## GOAL OF THE EXERCISE
Copy, from the entries below, each line in which the string "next" appears.

## DATA FOR THE TASK
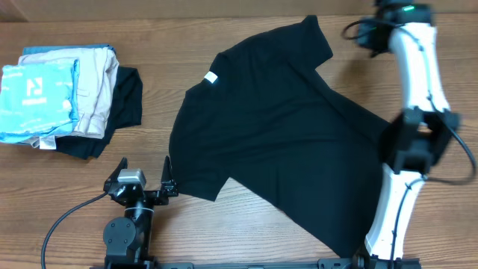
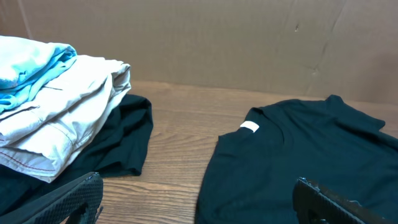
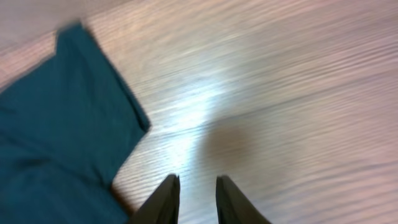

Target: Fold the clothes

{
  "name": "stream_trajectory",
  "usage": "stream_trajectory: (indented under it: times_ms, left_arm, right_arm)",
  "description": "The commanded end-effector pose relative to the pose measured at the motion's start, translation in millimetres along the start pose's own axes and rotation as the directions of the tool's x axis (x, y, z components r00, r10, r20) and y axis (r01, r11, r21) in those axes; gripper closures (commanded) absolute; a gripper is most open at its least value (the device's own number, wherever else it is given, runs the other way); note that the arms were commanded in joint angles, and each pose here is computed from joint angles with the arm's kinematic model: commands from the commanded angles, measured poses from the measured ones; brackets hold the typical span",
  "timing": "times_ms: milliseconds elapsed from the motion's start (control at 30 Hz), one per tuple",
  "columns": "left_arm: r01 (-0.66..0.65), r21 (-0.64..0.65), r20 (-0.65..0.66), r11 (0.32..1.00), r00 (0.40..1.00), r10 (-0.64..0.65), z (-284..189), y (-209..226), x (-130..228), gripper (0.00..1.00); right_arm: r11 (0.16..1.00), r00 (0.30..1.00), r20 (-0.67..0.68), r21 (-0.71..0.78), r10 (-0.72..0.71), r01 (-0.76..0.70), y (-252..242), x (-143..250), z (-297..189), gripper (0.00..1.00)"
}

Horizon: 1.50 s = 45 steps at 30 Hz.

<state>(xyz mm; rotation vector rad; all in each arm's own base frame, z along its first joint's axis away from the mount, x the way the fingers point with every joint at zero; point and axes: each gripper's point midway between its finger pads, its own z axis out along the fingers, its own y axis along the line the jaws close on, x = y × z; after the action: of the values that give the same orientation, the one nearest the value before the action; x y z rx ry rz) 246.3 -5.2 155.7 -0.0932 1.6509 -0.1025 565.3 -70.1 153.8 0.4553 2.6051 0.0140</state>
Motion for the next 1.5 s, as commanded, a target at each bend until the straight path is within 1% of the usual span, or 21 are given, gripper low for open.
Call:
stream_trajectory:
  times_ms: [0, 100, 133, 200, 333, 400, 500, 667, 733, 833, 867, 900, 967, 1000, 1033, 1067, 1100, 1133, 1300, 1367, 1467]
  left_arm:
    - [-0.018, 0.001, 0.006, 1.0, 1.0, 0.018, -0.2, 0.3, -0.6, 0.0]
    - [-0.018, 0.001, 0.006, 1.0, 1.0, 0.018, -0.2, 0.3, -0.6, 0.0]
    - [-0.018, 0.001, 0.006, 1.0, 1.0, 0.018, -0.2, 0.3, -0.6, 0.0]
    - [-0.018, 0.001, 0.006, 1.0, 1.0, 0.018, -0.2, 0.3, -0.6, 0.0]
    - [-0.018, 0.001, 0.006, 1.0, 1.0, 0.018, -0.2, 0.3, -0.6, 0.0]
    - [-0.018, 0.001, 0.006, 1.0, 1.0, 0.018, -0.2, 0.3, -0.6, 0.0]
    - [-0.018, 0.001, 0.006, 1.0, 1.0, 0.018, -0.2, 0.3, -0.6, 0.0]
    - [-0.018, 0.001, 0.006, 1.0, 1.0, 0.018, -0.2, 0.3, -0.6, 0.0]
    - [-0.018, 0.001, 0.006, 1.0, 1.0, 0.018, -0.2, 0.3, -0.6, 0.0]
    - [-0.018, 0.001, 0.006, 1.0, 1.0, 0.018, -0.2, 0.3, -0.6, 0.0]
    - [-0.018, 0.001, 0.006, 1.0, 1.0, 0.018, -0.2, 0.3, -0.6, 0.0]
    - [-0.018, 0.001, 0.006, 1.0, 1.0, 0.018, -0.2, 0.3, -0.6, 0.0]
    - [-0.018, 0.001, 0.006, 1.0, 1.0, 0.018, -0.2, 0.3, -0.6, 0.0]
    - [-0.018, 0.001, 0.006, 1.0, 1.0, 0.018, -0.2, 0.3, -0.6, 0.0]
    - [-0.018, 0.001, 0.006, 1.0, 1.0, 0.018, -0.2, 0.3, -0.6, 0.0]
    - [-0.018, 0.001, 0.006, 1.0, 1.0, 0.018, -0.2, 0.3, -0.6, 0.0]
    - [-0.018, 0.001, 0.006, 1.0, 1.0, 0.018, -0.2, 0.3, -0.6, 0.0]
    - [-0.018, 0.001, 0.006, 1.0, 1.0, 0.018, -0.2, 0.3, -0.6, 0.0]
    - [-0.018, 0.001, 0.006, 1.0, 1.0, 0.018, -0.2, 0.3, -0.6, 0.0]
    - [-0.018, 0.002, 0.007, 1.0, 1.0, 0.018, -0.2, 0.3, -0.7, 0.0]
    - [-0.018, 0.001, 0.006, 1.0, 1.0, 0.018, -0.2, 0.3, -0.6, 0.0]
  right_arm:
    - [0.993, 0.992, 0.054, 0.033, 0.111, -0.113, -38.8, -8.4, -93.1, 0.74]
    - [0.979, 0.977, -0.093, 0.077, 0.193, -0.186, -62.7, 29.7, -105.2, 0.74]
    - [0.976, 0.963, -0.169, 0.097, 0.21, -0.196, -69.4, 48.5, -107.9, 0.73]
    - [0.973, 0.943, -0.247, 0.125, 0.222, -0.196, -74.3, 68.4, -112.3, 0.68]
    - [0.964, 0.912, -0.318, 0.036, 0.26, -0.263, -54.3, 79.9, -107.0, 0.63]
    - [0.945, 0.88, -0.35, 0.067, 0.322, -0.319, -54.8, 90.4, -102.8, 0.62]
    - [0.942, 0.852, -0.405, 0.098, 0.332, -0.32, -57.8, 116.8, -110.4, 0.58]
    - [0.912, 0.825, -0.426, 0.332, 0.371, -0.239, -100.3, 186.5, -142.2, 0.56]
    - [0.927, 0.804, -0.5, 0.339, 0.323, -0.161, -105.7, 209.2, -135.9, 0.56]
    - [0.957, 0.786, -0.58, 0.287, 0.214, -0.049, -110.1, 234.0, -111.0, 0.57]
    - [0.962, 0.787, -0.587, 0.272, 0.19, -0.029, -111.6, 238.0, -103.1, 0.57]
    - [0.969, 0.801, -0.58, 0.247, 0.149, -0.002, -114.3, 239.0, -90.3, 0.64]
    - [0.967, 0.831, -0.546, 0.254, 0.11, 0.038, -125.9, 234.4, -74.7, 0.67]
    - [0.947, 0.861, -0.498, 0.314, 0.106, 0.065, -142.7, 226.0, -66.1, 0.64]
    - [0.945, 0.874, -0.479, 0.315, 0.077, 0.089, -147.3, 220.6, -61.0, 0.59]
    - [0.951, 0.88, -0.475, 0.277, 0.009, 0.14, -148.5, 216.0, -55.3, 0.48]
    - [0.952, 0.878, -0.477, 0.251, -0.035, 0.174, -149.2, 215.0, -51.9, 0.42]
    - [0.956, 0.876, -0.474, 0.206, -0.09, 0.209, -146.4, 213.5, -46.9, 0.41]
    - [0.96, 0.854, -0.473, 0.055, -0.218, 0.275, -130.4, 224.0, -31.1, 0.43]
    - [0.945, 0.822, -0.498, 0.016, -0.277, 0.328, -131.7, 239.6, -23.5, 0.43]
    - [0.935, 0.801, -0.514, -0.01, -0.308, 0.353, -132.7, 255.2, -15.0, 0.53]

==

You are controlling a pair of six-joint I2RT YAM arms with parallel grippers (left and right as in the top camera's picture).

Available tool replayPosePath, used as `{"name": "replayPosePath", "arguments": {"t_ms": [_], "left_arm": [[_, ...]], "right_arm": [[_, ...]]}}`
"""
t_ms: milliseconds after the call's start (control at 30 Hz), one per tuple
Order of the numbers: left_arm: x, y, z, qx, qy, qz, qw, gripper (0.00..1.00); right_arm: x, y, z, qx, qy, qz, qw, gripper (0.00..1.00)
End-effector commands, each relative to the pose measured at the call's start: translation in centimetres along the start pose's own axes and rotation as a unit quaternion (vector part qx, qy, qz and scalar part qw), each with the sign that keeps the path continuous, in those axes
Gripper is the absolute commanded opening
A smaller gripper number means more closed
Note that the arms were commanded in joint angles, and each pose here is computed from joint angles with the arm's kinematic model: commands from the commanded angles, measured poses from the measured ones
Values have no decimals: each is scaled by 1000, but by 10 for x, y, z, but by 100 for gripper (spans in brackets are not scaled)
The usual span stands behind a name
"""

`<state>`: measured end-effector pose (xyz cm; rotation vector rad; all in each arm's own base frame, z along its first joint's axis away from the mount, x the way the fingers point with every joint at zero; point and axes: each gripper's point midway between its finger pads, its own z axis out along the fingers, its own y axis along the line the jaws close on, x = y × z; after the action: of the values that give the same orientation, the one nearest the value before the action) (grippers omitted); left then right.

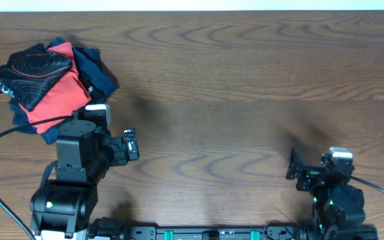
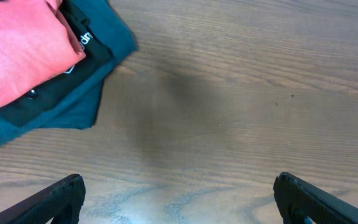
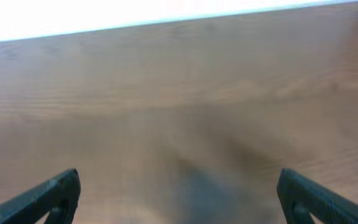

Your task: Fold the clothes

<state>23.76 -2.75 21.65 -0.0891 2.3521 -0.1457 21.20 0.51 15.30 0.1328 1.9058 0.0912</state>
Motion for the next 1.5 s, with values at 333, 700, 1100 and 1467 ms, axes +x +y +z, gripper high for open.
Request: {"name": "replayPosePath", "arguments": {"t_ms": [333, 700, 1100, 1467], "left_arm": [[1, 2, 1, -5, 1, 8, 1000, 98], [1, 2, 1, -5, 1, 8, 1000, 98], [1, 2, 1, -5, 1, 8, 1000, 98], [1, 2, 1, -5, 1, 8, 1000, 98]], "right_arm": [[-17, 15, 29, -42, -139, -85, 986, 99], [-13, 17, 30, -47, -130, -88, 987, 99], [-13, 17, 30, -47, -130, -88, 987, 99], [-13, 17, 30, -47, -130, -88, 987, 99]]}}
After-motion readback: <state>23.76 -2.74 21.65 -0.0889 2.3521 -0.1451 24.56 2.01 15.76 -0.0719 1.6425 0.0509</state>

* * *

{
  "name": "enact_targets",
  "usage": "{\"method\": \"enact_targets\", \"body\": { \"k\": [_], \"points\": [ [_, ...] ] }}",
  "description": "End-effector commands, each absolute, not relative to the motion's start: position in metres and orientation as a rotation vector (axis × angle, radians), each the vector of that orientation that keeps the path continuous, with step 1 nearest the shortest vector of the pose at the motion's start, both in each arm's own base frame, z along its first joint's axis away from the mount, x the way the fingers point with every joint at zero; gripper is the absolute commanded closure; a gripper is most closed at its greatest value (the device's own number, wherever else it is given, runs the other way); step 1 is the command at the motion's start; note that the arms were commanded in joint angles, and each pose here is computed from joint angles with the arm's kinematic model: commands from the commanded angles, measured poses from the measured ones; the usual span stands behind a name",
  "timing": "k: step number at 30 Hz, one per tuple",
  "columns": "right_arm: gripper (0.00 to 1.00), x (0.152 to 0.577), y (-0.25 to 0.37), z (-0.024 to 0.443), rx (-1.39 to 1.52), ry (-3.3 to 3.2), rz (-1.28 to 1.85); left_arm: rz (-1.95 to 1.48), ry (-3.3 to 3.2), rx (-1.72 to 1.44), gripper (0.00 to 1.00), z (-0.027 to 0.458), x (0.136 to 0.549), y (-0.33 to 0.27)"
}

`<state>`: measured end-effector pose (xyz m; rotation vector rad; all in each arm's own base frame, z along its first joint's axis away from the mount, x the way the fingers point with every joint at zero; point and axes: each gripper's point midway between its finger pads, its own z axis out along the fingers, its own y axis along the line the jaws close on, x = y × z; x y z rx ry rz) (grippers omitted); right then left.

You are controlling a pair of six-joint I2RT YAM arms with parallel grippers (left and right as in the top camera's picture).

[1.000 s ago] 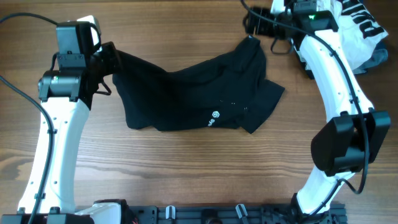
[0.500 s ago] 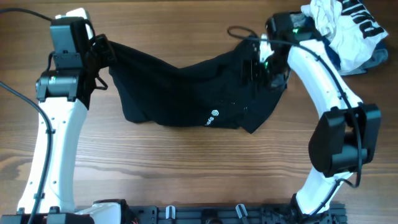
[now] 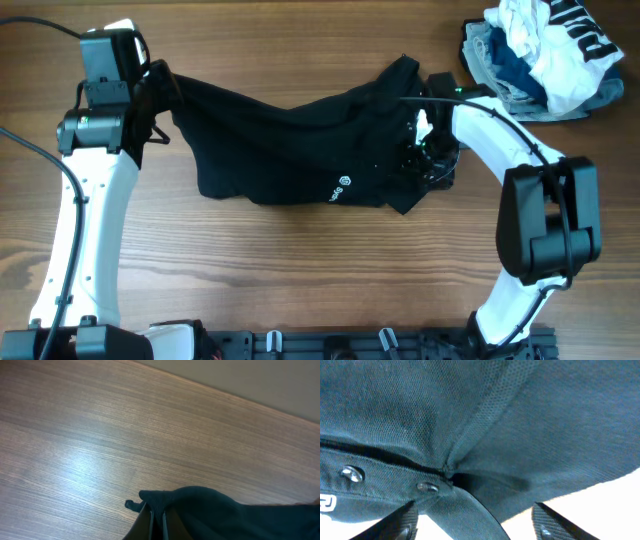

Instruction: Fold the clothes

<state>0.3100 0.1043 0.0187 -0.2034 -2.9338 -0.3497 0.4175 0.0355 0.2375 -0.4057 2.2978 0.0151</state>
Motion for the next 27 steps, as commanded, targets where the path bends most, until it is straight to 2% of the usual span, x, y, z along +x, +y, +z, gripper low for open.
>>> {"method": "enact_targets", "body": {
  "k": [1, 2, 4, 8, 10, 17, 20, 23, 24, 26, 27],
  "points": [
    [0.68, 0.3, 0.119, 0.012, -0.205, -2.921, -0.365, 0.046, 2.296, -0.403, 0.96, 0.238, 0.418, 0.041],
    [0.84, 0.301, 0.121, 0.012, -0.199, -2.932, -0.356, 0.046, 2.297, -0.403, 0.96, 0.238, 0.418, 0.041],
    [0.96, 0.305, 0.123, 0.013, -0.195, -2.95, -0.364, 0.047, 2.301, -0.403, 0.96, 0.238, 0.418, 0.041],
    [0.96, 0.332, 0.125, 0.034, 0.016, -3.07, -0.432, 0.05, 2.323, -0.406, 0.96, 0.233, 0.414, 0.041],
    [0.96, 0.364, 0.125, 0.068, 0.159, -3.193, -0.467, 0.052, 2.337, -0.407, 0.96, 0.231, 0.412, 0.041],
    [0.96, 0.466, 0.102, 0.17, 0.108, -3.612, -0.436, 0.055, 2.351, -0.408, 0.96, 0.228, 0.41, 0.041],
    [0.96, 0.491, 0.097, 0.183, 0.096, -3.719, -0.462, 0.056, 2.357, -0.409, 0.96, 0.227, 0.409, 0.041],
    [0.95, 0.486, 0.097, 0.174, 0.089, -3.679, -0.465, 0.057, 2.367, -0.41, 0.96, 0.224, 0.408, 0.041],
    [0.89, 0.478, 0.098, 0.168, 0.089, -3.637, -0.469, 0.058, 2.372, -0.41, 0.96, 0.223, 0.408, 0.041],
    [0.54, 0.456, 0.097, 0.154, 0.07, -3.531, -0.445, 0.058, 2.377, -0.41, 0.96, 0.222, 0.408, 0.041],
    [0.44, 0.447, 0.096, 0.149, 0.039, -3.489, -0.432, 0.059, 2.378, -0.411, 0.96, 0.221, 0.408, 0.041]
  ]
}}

## PROBLEM SOLUTION
Motion for the next 1.5 s, as commanded, a target at each bend until the straight path is within 1% of the usual span, or 21 are given, gripper low for open.
Motion for the next 1.5 s, with values at 333, 700, 1100 and 1467 ms, axes +x +y +z, gripper high for open.
Motion for the next 27 steps, as commanded, targets where the path bends most, until it is straight to 2% of the usual span, x, y, z along +x, +y, +z, gripper low for open.

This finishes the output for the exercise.